The sixth-seeded Cougars put together that kind of old-time effort and dominated No. 11 Lewiston with a 52-32 win. Mt. Blue will meet No. 3 Gardiner in the quarterfinals at 4 p.m. Saturday at the Augusta Civic Center.

“We’ve been struggling lately, but we wanted to come out and really show why we can make it to Augusta,” said junior Noah Paytas, who tallied a game-high 13 points, along with six rebounds, for the Cougars.

Mt. Blue (13-6) took control of the game with a 12-3 run in the second quarter, then pulled away by holding Lewiston (9-10) scoreless from the middle of the third quarter to the the middle of the fourth quarter.

“We picked up the tempo defensively and that seemed to be the difference in the game,” Mt. Blue coach Jim Bessey said. “I think we were solid in the halfcourt in the second half. By midway through the third quarter, momentum was on our side and all we had to do was simply play halfway decent, and we were going to win.”

“They’re a great defensive team. That’s what they hang their hat on at the end of the day,” Lewiston coach Pat Blais said. “They were able to take us out of some sets that we wanted to get into, and I don’t remember us getting many offensive rebounds (Mt. Blue finished with a 17-4 edge), so we were pretty much one-and-done the whole game.”

Neither team shot the ball very well in the first half, but the Cougars got the boost they needed early in the second quarter thanks to a terrific hustle play by Arthur Trask. The junior guard chased down a long rebound along the sideline on a missed 3-point attempt by the Blue Devils, leapt into the air as he was going out of bounds and, like the aforementioned Robinson trying to gun down a runner at first from the third base line, fired an off-balance pass to the other end of the court. A hustling John Moloney beat all of the Blue Devils down the floor and collected the pass for an easy lay-up that gave the Cougars a 14-8 lead.

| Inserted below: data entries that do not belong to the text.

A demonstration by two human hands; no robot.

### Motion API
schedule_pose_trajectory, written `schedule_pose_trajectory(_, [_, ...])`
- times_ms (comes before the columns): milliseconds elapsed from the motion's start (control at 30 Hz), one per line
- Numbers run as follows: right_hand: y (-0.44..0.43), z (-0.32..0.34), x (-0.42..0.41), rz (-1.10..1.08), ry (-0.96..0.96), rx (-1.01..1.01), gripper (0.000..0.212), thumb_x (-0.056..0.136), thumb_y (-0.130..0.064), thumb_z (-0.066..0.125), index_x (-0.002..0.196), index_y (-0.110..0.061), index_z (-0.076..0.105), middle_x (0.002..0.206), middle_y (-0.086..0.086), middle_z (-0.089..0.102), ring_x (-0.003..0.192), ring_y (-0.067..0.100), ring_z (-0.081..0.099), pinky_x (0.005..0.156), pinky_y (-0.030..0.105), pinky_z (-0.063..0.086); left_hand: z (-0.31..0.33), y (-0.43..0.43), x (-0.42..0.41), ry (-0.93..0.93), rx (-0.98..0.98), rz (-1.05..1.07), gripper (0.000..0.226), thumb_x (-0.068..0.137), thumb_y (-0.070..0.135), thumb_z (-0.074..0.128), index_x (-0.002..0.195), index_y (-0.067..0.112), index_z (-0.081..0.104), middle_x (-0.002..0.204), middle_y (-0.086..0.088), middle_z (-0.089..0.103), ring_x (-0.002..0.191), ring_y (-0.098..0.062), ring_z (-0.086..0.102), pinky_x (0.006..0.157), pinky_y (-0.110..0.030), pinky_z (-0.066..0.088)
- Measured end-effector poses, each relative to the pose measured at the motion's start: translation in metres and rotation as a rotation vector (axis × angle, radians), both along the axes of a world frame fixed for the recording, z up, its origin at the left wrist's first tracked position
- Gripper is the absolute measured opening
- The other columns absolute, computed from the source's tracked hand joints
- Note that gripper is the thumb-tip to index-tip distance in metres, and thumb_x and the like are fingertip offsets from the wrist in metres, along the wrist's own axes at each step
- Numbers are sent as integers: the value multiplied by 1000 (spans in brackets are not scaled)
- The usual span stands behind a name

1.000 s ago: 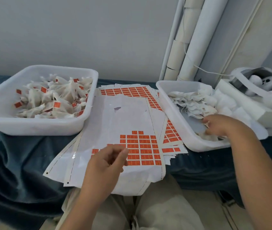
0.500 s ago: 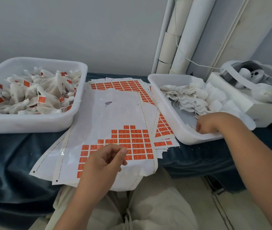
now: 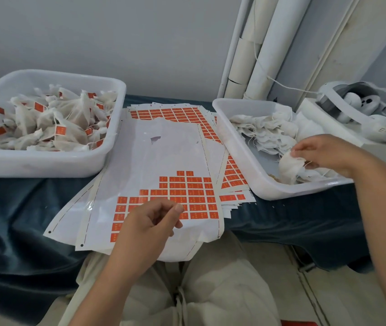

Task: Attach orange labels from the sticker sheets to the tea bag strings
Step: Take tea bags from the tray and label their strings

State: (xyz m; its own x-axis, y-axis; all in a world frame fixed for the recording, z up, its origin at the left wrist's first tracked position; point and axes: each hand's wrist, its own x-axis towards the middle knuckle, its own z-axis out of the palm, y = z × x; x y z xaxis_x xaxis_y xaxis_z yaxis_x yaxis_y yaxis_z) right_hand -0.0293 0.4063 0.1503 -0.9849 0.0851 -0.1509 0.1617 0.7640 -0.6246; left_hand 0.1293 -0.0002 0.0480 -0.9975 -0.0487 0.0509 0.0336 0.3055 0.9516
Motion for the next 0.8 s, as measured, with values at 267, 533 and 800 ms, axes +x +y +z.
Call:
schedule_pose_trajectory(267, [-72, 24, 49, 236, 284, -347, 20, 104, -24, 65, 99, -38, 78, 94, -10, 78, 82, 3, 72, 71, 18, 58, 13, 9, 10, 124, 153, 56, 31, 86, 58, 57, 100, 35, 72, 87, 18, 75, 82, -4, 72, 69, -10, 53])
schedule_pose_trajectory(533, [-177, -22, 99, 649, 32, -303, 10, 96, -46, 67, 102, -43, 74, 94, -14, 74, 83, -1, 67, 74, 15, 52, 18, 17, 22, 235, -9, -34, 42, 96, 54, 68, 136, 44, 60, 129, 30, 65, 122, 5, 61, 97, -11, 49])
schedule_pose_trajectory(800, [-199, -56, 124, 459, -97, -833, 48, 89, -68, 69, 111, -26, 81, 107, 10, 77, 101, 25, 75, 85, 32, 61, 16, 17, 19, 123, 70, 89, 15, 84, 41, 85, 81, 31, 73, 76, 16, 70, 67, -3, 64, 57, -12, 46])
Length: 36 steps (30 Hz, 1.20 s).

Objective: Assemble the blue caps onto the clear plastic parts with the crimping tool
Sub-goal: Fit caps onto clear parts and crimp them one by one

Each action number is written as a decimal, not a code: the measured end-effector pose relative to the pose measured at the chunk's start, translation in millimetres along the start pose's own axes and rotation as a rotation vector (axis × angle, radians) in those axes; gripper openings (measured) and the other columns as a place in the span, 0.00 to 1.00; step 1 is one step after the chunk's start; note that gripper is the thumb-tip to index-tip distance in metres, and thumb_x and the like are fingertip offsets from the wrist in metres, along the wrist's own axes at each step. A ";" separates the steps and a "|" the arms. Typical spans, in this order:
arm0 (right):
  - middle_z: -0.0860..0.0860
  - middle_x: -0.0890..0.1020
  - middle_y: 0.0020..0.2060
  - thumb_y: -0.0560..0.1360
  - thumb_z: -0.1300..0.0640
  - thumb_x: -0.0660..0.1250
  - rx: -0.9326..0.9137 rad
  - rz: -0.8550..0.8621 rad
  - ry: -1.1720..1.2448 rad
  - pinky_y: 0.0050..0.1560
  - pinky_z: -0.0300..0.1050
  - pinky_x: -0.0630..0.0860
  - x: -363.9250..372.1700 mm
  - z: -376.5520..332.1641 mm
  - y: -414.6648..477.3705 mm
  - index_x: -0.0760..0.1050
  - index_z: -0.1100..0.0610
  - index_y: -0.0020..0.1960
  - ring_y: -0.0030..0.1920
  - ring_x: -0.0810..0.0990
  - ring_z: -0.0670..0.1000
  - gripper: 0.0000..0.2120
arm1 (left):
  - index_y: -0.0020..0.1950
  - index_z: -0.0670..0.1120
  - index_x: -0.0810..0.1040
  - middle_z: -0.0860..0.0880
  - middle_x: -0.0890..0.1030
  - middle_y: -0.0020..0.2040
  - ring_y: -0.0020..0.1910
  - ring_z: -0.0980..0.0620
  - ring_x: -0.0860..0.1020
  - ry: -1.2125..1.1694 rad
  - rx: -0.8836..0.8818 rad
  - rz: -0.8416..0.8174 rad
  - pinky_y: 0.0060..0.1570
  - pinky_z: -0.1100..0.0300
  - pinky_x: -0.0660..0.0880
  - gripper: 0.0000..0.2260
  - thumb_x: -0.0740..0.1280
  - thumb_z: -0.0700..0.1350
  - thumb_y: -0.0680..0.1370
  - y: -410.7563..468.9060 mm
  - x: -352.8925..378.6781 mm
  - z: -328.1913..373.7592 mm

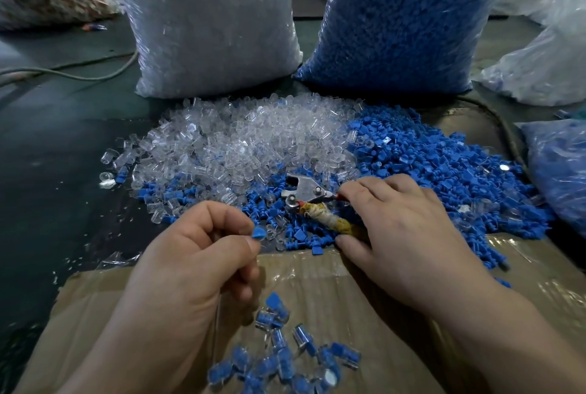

“I wasn’t even sure if I’d knocked the ball out or (Lewiston) knocked it out,” Trask said, “but I went for it, saw white in the corner of my eye and gunned it and John Moloney was there.”

Even though the Devils played solid defense and held them to just 38 percent shooting, the Cougars made the most of a 10-3 advantage on the offensive boards to build a 10-point cushion going into the halftime break.

“They worked very well on the offensive glass,” said Blais. “We knew they could get after it, but they did a much better job on the offensive boards than what we’ve seen before and what we really expected.”

Much of that work was done by the Cougars’ 6-foot-1 “big men”, Paytas and Adam Gilbert (11 points, 10 rebounds), who were active at both ends of the floor and were either rewarded for their hard work by Trask (five assists) and Moloney (four assists) with passes into the paint or with putbacks off of the offensive glass.

Joe Stachowiak had 12 points and Jon Fournier nine for the Blue Devils, who like Mt. Blue, struggled in the second half of the season after a 6-0 start but couldn’t recover quickly enough.

“We’re losing six seniors who, in their own ways, have really meant a lot to this team,” Blais said. “They’re a bunch of great guys, a great group of kids, and no matter what we went through, they just never quit.”